*INFORMATION SHOWN*:
+-------+
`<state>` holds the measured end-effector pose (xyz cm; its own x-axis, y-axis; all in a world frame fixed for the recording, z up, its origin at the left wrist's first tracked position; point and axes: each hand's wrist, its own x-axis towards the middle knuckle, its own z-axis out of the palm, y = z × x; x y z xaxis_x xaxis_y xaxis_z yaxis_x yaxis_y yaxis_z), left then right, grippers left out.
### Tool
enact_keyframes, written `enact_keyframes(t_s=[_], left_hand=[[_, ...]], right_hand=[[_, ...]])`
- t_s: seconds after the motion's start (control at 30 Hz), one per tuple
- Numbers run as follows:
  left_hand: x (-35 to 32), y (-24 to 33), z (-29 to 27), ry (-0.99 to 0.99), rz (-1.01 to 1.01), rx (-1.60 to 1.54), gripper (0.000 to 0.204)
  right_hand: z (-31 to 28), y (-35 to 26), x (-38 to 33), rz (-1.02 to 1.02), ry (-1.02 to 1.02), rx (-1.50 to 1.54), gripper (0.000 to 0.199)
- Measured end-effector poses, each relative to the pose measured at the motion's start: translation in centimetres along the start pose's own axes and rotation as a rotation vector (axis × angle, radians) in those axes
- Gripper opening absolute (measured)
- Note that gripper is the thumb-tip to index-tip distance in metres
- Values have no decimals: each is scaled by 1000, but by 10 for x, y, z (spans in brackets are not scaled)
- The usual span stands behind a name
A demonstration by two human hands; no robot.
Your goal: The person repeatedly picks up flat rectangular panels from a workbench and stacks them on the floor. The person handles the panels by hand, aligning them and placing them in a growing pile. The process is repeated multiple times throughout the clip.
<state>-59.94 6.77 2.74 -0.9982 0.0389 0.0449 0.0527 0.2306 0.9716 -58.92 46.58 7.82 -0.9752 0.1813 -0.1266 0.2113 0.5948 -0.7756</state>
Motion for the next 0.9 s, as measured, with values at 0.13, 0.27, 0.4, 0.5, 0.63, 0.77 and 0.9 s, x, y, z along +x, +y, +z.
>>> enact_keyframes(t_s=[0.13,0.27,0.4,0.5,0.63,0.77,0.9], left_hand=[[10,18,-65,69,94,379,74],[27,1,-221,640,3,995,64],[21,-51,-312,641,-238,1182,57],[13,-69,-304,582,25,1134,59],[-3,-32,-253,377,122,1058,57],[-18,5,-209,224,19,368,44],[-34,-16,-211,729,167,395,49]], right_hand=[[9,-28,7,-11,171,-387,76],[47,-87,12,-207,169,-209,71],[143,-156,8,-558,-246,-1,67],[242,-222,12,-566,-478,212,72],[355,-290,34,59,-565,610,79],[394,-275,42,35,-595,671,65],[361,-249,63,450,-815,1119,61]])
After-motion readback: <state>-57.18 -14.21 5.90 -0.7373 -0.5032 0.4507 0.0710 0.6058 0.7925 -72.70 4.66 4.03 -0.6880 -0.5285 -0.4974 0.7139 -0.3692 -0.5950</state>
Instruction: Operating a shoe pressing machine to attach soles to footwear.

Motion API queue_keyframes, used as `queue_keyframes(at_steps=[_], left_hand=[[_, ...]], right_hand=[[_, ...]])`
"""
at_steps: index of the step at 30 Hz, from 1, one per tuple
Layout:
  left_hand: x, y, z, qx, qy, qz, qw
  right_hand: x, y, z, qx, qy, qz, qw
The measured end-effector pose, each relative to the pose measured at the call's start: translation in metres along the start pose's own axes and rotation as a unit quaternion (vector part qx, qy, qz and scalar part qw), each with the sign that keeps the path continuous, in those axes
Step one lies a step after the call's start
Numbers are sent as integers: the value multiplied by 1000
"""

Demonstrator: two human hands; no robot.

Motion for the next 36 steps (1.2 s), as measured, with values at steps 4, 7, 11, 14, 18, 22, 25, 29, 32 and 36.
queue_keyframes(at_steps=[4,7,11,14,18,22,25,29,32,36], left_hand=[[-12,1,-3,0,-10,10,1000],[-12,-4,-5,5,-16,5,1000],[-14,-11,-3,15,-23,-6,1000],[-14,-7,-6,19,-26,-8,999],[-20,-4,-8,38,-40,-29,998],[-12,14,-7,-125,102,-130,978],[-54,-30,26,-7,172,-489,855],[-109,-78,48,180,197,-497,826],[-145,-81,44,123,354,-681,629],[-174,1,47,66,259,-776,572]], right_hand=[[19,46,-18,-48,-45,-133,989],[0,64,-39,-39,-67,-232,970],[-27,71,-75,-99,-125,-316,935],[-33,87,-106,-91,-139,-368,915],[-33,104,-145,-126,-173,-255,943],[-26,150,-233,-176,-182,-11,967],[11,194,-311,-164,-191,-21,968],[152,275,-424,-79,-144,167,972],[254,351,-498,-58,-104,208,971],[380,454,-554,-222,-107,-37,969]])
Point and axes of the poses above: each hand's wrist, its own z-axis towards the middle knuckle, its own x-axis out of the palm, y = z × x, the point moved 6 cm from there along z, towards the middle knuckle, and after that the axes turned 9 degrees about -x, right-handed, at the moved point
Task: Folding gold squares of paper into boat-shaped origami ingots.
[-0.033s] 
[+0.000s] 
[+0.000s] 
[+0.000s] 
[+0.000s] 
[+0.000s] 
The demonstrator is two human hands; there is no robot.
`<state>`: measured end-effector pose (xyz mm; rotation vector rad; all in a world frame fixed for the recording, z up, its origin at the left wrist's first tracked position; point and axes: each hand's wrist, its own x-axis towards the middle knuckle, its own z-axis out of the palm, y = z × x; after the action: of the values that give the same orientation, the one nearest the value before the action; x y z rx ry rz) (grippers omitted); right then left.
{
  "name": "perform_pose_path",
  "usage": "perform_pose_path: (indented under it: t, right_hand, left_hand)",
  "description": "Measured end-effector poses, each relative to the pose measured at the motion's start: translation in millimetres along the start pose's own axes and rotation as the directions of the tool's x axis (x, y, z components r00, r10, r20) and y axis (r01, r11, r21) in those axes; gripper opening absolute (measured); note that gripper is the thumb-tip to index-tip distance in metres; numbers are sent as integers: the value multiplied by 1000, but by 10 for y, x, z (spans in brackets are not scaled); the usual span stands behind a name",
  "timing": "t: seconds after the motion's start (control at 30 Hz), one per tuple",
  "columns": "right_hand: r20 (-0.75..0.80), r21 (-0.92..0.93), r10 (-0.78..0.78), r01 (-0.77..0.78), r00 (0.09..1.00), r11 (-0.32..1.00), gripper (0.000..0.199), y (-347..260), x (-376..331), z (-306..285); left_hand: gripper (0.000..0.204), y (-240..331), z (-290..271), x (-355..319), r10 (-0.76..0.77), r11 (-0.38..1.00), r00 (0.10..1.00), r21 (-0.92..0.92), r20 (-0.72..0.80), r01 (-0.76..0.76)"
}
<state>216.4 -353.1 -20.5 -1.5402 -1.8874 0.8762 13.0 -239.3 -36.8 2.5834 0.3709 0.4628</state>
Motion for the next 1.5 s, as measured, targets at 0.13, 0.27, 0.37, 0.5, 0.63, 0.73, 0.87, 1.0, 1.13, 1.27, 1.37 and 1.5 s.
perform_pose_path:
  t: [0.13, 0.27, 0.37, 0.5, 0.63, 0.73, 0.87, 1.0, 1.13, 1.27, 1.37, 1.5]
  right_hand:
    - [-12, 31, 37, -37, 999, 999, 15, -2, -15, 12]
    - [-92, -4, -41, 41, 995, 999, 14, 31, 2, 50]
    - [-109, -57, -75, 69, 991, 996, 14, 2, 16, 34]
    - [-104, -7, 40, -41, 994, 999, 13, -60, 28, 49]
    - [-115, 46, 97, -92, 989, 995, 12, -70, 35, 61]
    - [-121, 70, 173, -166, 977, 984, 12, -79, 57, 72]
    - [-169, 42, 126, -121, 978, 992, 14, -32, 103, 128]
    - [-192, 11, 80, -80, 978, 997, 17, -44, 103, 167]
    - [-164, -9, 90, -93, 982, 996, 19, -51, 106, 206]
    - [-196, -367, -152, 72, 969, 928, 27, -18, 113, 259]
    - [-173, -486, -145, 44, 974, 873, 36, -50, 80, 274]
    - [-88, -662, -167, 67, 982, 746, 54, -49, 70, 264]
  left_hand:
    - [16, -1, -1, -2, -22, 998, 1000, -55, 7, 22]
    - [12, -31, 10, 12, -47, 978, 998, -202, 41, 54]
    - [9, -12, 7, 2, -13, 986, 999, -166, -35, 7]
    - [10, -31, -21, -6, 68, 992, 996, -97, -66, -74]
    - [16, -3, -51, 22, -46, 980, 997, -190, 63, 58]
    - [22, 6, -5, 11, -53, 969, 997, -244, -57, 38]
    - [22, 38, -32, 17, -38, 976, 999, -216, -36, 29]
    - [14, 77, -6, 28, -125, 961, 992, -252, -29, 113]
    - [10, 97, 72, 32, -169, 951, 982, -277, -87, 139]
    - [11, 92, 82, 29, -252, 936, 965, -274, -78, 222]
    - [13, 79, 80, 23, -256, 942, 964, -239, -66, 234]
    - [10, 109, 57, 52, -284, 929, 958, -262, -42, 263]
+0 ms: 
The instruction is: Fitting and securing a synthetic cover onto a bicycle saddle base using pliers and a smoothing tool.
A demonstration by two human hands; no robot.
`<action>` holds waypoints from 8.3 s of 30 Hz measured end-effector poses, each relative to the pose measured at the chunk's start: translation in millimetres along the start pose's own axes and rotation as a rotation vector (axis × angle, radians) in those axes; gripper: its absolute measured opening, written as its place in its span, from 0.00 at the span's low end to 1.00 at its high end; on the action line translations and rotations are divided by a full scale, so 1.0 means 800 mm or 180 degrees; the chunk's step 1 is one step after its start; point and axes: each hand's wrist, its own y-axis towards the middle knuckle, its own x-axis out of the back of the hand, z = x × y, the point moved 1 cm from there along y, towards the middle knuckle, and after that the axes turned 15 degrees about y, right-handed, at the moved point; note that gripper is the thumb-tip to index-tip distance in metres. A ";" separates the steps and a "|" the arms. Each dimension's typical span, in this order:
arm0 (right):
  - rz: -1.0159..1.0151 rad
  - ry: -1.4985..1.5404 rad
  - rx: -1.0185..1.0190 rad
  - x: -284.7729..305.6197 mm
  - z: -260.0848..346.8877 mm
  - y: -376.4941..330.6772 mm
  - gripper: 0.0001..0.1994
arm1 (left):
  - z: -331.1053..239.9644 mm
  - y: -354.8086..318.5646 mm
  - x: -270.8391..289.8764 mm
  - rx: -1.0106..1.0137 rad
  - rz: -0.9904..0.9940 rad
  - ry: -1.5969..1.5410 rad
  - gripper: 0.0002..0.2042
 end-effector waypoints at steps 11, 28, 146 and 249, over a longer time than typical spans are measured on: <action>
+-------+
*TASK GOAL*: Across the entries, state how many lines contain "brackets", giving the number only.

*SOLUTION FOR THIS EXERCISE*: 2